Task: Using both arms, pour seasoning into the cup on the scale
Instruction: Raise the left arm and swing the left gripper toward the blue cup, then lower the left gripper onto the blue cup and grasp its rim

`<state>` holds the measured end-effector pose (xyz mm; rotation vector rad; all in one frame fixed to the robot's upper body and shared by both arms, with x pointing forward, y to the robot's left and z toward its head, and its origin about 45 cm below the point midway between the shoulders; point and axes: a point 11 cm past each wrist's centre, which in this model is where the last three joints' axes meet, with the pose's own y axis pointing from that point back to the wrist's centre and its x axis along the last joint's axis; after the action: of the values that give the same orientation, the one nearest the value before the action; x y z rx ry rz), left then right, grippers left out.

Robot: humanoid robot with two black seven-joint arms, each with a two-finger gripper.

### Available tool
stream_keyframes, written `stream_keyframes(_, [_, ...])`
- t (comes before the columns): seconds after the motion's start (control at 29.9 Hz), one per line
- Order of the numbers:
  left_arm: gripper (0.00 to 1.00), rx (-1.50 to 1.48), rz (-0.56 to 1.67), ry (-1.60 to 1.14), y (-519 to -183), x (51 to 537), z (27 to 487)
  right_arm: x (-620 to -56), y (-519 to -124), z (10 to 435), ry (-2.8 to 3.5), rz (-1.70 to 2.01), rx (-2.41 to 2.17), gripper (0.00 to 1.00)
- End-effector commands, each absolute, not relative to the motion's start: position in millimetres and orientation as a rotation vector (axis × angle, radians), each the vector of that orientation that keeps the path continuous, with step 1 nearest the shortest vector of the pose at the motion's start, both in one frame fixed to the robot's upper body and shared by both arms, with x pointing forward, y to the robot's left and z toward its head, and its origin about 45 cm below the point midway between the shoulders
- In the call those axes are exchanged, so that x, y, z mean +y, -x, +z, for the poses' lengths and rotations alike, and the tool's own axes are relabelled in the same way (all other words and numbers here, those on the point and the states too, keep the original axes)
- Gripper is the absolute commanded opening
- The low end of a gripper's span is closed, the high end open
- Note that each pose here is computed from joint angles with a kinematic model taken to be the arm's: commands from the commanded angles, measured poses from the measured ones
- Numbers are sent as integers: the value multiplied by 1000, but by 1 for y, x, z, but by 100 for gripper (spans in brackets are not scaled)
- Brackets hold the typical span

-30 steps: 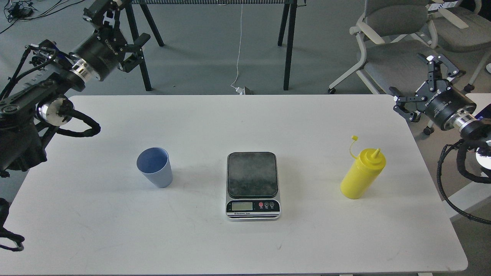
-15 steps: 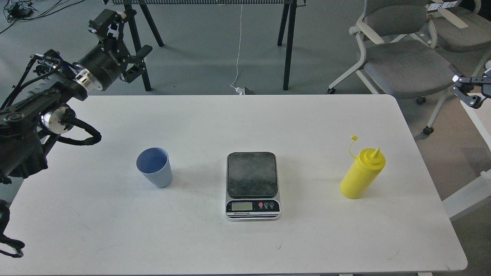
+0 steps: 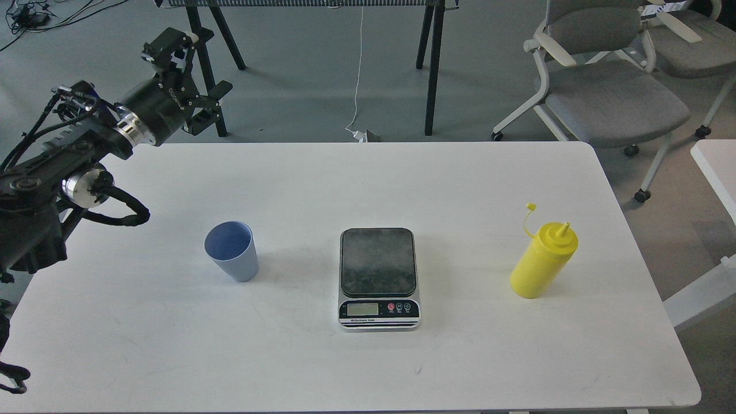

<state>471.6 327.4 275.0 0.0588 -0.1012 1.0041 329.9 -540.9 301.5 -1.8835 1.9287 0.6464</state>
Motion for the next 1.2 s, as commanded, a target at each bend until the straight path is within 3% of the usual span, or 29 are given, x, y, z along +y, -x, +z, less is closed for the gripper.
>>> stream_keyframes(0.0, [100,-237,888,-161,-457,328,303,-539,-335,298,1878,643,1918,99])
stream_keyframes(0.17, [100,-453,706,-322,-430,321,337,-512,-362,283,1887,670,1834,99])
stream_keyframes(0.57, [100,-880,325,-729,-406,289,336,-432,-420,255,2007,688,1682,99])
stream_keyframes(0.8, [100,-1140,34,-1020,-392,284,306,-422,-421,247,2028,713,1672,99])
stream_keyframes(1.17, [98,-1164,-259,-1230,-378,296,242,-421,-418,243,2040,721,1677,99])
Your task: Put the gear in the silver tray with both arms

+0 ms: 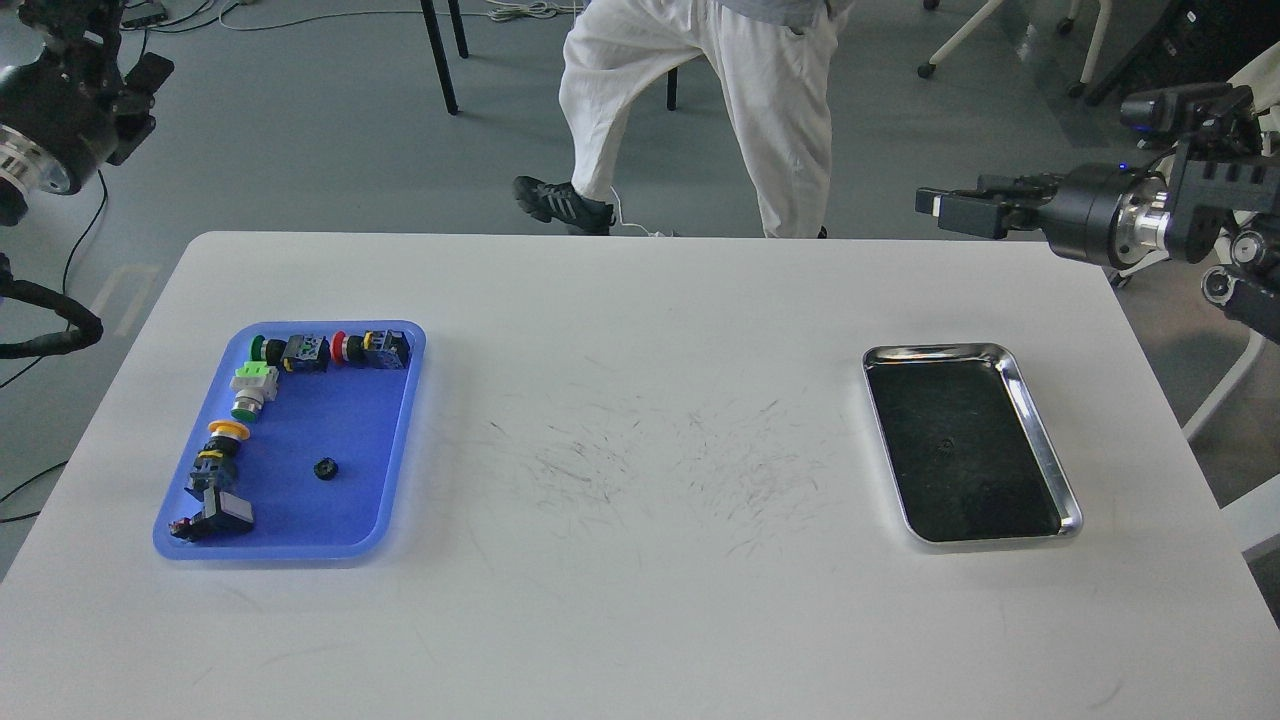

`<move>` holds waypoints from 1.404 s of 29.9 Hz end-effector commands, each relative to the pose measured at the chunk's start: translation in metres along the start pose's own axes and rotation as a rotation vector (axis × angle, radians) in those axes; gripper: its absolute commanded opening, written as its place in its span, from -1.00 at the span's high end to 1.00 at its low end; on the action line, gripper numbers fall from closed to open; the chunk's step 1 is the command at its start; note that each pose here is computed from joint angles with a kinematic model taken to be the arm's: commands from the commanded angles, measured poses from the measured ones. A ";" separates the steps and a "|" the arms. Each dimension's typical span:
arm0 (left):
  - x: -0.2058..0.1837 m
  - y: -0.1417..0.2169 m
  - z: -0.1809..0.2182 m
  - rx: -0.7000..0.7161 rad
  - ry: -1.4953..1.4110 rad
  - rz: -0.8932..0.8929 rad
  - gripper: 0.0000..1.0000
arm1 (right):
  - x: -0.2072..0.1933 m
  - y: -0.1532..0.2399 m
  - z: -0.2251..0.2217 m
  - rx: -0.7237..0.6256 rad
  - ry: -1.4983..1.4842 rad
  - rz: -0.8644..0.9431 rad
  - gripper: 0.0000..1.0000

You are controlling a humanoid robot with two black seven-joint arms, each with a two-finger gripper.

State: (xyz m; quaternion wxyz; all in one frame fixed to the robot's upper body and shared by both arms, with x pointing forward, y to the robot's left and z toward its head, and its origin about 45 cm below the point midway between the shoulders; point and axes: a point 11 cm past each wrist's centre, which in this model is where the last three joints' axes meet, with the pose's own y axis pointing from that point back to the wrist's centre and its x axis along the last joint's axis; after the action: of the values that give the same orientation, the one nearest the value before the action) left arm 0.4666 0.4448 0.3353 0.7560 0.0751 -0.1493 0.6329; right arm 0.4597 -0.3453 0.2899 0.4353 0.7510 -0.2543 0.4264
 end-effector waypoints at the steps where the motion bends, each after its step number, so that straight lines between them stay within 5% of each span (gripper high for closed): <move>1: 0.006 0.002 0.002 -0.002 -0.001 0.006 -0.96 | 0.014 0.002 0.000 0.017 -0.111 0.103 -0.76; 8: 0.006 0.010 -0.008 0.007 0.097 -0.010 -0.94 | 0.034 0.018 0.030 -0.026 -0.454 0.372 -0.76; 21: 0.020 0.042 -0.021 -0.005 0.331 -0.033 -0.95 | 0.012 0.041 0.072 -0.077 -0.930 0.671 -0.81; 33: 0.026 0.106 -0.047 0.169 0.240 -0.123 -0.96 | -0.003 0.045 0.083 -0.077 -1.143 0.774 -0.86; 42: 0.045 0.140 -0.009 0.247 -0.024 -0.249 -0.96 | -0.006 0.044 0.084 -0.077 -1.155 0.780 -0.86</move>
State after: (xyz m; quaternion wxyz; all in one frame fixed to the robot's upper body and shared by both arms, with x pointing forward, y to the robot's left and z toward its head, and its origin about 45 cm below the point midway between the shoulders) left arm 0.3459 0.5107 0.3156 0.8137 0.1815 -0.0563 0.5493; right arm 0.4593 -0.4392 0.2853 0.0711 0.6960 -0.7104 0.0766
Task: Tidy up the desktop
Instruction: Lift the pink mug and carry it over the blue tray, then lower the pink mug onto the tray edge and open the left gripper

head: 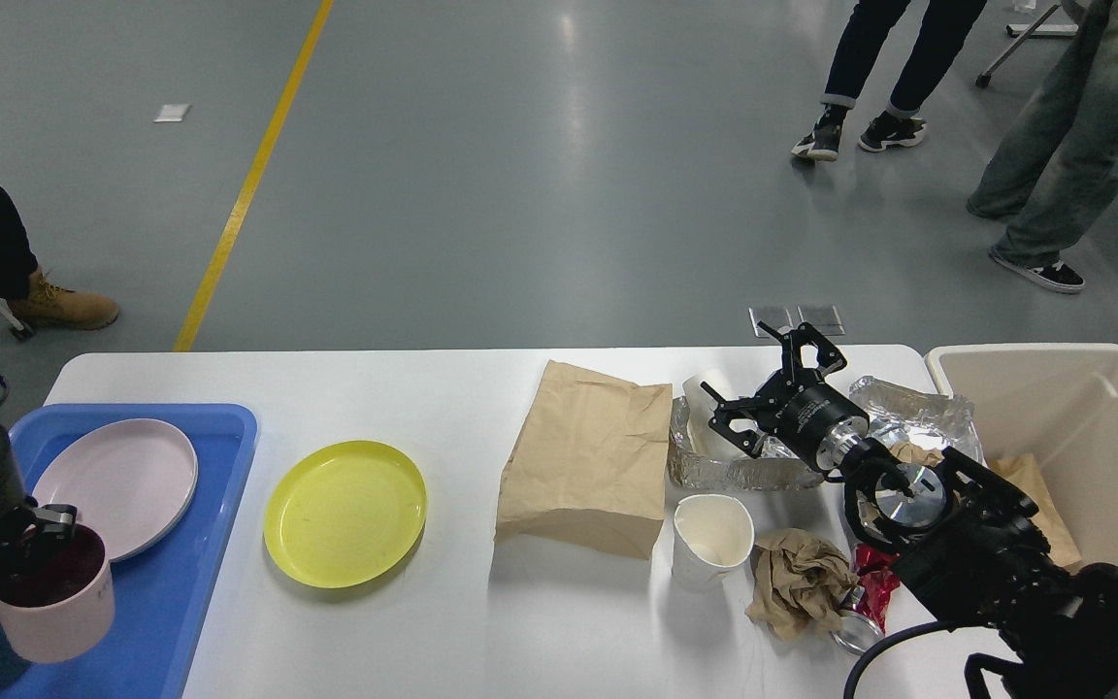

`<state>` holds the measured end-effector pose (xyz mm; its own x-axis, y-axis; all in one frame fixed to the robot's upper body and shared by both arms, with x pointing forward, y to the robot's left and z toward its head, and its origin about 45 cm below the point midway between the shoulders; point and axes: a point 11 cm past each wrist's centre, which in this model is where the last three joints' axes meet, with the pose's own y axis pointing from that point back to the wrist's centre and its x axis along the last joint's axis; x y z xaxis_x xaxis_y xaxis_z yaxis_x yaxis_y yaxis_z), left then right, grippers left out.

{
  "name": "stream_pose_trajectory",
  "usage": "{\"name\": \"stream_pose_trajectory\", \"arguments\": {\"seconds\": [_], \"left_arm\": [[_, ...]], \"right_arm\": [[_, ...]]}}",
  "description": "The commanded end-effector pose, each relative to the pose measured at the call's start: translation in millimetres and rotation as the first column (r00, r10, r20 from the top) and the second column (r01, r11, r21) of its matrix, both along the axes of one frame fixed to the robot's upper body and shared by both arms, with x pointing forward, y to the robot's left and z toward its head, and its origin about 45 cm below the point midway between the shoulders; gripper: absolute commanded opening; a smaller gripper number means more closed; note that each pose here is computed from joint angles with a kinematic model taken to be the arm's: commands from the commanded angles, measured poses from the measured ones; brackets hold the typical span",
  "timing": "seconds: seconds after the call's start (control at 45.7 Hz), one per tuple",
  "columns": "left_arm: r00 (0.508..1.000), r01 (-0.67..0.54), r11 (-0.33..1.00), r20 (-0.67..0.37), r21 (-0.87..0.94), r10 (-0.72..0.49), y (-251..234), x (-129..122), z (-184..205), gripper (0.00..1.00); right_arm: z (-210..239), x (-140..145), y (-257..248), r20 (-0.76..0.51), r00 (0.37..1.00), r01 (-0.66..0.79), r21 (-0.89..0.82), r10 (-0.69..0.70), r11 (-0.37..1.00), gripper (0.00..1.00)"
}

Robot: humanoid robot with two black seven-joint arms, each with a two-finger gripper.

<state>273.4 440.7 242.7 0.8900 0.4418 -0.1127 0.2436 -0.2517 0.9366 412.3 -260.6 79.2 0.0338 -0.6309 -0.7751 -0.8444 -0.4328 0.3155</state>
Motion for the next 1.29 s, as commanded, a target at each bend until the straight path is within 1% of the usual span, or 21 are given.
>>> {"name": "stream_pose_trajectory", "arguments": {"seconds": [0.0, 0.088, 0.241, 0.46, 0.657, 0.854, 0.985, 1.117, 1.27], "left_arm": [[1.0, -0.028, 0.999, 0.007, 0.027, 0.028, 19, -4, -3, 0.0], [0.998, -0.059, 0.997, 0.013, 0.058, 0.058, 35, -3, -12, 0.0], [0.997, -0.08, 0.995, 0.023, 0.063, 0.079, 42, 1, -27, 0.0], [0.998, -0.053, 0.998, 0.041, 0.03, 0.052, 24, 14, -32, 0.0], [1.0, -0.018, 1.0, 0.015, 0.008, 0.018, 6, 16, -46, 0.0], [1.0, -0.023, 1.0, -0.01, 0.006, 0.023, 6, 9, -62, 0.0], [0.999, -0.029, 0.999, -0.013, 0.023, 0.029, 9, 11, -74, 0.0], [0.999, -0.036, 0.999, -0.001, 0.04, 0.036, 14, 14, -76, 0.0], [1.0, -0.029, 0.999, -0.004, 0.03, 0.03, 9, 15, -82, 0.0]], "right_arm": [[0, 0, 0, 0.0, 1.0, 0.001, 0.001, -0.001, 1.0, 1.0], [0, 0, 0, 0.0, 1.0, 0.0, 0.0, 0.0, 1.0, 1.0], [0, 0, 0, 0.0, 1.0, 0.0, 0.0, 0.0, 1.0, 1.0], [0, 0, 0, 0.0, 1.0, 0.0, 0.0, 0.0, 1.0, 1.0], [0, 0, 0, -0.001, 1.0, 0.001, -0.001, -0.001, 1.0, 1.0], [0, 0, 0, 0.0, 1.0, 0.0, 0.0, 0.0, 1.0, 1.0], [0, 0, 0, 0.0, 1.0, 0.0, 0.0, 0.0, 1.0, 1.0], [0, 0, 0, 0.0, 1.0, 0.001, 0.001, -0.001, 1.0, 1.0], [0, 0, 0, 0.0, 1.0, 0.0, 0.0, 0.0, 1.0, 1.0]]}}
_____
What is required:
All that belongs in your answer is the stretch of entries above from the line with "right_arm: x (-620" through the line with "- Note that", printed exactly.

Answer space:
  right_arm: x (-620 to -56), y (-519 to -124), z (10 to 435), ry (-2.8 to 3.5), rz (-1.70 to 2.01), rx (-2.41 to 2.17), gripper (0.00 to 1.00)
- End-effector commands, each absolute, not relative to the motion's start: position in millimetres and orientation as a rotation vector (axis × angle, radians), each the vector of that orientation that keeps the path continuous, with step 1 nearest the shortest vector of the pose at the motion's start, both in one frame fixed to the robot's upper body and shared by both arms, with x pointing forward, y to the robot's left and z toward its head, and its origin about 45 cm below the point midway between the shoulders
- In the call those axes are exchanged, so that x, y, z mean +y, -x, +z, for the poses' lengths and rotations alike, and the tool's own axes are relabelled in the same way (all other words and numbers here, those on the point and the states too, keep the original axes)
- Gripper is the absolute commanded opening
- The low end of a gripper's span is closed, the high end open
- Note that each pose here is computed from joint angles with a kinematic model taken to be the arm's: commands from the commanded angles, measured poses from the measured ones

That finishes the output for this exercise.